WHAT NEEDS TO BE DONE:
Search the records for the word "things" and report each line that has it.

Items from a data source:

____

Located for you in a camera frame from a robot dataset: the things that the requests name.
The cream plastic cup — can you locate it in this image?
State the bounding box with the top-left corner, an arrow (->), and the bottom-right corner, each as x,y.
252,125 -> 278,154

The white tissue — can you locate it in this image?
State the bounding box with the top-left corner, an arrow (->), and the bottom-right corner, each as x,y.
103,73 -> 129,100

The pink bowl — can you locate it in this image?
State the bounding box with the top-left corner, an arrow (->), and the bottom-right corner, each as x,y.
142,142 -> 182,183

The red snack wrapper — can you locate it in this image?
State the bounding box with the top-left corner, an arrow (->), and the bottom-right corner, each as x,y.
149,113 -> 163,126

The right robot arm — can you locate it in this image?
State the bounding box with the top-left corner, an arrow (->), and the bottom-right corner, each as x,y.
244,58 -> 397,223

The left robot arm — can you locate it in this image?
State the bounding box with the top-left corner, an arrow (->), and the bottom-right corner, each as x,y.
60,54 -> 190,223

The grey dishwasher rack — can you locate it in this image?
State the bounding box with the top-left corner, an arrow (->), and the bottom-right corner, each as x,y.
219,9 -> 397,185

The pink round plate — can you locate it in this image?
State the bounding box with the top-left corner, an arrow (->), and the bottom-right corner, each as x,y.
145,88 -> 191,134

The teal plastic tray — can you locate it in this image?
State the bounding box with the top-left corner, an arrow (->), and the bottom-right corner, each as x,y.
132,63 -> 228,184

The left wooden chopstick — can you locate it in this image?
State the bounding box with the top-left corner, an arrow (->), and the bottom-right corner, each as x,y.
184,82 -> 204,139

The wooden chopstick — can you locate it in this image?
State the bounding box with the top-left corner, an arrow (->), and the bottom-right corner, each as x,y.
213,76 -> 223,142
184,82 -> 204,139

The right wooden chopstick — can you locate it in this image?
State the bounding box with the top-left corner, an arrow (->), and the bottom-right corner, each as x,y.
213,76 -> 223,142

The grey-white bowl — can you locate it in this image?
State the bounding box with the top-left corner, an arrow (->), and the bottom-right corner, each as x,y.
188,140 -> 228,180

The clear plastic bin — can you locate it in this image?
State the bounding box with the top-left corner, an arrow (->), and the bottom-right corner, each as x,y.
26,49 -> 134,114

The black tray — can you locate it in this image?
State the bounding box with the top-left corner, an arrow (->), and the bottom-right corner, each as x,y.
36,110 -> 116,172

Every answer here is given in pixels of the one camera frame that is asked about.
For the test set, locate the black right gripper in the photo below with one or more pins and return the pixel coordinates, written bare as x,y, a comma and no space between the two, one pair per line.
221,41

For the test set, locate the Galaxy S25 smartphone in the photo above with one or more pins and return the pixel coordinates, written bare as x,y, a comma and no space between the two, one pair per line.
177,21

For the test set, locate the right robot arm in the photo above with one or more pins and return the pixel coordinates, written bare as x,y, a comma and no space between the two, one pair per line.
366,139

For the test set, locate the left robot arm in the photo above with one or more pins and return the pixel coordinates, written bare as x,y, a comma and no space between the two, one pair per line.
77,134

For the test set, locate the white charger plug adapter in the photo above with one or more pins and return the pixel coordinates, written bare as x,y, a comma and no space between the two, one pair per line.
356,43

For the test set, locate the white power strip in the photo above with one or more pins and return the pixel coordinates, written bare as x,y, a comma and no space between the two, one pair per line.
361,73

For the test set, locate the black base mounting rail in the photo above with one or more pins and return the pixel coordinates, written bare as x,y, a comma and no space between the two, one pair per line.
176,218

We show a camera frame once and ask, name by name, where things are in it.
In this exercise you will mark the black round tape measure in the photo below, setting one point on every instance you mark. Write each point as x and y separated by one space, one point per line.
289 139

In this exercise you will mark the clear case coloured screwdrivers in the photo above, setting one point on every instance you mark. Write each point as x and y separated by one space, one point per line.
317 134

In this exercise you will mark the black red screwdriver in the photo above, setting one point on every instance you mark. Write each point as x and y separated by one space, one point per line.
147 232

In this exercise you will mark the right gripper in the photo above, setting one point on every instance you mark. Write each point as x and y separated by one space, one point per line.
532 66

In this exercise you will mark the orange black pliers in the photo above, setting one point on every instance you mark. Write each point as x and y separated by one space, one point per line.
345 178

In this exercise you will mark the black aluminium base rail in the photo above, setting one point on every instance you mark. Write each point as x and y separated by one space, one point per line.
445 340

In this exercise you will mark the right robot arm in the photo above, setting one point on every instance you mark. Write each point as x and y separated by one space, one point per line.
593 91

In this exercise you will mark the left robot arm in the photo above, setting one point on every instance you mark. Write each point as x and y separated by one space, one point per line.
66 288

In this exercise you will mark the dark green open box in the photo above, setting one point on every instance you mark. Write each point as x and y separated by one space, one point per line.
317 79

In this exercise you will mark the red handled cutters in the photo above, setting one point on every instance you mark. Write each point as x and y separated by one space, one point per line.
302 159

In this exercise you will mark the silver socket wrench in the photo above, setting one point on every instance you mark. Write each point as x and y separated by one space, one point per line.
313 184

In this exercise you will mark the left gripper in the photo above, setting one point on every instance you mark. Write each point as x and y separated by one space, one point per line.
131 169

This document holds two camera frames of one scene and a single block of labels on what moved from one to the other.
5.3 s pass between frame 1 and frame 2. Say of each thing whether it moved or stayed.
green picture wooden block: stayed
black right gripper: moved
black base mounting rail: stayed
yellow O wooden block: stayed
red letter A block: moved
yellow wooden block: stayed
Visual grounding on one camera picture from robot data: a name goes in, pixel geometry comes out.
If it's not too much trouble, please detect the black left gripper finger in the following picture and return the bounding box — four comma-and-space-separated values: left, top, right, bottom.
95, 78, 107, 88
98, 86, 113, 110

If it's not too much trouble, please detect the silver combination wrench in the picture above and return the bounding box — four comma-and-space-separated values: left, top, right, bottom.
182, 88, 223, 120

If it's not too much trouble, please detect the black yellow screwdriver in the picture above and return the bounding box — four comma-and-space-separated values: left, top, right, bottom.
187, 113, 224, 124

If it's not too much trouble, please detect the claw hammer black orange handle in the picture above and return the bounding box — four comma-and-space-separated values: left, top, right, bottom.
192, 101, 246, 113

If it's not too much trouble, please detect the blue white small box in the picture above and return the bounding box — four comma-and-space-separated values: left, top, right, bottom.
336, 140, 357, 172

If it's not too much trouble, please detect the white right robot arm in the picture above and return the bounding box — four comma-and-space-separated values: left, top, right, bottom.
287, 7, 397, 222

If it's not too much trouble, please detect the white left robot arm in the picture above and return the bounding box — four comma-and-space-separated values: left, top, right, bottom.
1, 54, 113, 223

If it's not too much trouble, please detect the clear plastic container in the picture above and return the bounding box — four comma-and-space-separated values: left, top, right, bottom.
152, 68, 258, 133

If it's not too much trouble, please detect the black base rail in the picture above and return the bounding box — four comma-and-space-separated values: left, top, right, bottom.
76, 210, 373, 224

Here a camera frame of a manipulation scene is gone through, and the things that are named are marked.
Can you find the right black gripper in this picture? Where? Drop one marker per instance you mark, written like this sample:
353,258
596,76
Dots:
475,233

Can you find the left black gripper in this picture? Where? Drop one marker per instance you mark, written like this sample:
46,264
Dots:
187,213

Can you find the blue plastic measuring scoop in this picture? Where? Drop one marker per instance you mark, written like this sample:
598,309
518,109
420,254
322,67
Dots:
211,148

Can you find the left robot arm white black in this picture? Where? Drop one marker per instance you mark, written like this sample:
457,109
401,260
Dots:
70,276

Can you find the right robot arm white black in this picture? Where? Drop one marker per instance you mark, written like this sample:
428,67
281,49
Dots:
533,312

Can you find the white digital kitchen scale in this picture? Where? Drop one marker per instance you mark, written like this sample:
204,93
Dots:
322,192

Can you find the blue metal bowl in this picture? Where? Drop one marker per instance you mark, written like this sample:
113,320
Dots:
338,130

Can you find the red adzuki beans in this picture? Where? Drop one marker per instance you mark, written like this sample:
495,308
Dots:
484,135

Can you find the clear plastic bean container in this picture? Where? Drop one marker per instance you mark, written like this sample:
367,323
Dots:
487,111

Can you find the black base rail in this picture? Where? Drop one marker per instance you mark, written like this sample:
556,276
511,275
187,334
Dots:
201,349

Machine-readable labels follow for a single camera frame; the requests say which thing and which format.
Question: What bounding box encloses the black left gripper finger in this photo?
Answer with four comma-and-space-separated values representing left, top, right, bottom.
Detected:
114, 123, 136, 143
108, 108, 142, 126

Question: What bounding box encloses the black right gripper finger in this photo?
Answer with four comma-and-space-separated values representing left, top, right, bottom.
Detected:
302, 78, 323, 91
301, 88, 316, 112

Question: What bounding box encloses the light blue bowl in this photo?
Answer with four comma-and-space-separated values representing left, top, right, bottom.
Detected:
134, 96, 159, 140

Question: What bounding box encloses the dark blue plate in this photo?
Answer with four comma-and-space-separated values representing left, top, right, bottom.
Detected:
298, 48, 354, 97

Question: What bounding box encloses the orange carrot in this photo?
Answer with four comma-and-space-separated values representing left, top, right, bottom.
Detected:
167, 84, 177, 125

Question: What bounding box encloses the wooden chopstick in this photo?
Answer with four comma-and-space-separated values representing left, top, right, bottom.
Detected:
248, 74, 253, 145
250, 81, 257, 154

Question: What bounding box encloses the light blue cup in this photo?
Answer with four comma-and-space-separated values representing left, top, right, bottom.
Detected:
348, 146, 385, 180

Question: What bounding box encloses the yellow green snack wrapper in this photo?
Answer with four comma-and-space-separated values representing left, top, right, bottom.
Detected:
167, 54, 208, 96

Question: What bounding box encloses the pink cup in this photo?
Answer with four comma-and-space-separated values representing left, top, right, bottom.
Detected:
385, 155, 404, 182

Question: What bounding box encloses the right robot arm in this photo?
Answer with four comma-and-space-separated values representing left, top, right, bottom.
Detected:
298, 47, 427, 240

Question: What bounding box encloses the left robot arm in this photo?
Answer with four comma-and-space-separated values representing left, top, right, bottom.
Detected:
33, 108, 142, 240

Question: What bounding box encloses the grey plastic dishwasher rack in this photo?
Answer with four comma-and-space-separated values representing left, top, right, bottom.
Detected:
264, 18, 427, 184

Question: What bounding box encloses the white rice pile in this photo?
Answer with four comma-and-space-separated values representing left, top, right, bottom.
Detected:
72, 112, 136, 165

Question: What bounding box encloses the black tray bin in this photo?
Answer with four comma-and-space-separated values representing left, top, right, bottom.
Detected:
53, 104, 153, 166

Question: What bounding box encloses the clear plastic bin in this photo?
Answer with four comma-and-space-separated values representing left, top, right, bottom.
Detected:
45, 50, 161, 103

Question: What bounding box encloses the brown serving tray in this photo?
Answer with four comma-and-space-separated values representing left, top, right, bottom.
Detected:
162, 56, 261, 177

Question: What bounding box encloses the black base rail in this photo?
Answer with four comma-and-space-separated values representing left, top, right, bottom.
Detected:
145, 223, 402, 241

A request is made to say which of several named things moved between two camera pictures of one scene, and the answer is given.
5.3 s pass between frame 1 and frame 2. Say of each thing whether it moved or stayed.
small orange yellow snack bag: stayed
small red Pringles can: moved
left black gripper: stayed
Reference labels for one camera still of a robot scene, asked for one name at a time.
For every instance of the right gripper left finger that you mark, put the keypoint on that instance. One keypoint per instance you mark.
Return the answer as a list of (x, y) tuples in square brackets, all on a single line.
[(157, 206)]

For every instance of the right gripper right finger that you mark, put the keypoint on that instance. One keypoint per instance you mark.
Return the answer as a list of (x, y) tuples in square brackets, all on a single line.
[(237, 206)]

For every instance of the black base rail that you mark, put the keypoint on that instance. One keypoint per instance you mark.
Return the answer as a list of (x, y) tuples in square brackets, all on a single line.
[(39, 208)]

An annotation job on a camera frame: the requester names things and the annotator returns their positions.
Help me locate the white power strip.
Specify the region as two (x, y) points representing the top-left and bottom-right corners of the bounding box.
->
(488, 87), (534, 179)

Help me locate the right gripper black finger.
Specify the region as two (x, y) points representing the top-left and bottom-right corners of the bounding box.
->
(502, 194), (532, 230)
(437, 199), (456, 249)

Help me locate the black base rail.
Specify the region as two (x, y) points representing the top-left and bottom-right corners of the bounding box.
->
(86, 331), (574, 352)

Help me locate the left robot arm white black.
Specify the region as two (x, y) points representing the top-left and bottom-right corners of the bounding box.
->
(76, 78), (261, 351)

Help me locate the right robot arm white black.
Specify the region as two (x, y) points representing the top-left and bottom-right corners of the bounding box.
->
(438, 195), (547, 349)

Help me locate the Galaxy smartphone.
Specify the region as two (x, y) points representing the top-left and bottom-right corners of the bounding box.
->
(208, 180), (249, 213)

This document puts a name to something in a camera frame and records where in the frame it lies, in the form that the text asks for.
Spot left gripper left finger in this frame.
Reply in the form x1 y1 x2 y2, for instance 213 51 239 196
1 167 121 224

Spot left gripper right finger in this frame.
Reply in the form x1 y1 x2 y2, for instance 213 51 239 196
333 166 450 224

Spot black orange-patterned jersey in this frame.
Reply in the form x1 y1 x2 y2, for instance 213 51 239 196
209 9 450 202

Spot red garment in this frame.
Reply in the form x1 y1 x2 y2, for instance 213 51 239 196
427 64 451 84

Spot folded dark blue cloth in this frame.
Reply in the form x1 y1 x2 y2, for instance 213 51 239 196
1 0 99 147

____

SOLUTION TO THE EXERCISE:
Located for you in a camera frame from a robot dataset: the things that the requests name.
We show a camera frame once and ask, name by name, where things are in it.
Here a camera frame of a manipulation scene is gone through, and the things that are named are marked.
A request is made to say which of several named things moved between two camera pictures of one scene, and the answer is given.
An annotation job on a camera frame: the requester names things and the annotator returns their positions.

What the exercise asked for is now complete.